• **Task to complete**: Return the lines below that contain "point".
===
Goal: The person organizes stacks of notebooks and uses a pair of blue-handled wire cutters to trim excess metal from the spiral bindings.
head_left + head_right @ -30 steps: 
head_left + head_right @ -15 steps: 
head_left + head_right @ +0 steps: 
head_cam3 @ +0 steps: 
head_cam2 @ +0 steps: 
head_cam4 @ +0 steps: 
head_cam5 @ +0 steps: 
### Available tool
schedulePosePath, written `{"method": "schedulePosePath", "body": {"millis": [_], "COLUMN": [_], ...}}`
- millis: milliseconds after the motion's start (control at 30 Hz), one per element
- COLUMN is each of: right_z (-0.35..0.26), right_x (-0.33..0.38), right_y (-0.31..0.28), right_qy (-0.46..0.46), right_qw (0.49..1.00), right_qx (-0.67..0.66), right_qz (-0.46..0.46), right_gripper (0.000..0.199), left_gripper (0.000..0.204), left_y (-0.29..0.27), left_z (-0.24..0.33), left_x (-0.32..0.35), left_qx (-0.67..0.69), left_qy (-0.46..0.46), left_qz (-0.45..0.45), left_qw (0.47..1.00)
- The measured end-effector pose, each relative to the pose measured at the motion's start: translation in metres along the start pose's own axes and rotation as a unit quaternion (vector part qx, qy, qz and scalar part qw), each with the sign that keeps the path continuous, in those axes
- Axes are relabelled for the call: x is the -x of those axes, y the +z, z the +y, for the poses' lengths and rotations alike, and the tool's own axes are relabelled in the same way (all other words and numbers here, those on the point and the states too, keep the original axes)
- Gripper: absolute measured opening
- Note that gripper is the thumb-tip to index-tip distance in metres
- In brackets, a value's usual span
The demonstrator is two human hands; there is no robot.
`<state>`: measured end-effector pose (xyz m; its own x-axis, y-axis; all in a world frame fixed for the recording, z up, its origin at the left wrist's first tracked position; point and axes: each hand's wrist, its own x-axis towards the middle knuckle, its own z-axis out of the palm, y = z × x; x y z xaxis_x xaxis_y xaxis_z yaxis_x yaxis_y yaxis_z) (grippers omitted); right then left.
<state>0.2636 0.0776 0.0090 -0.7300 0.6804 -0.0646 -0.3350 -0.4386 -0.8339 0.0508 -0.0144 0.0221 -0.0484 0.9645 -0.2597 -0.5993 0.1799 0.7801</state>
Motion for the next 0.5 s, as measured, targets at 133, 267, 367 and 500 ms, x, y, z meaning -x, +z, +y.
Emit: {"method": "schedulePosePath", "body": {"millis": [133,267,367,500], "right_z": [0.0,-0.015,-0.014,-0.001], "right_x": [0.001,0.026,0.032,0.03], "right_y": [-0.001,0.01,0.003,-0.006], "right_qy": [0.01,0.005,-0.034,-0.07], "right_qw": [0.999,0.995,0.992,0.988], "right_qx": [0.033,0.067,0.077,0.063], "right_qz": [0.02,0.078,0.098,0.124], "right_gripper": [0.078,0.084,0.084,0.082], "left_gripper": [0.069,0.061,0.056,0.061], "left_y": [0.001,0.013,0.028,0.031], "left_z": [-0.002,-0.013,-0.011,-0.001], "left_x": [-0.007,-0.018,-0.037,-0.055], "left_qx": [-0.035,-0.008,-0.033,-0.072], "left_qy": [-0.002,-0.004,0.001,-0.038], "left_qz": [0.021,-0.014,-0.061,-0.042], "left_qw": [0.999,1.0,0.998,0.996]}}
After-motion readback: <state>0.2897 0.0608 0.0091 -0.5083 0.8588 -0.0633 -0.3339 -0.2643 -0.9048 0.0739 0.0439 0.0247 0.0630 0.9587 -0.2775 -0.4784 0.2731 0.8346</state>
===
• **Output for this task**:
- Axes are relabelled for the call: x is the -x of those axes, y the +z, z the +y, for the poses' lengths and rotations alike, and the tool's own axes are relabelled in the same way (all other words and numbers here, those on the point and the states too, keep the original axes)
`<state>`: measured end-effector pose (xyz m; its own x-axis, y-axis; all in a world frame fixed for the recording, z up, its origin at the left wrist's first tracked position; point and axes: each hand's wrist, its own x-axis towards the middle knuckle, its own z-axis out of the palm, y = z × x; x y z xaxis_x xaxis_y xaxis_z yaxis_x yaxis_y yaxis_z) (grippers omitted); right then left.

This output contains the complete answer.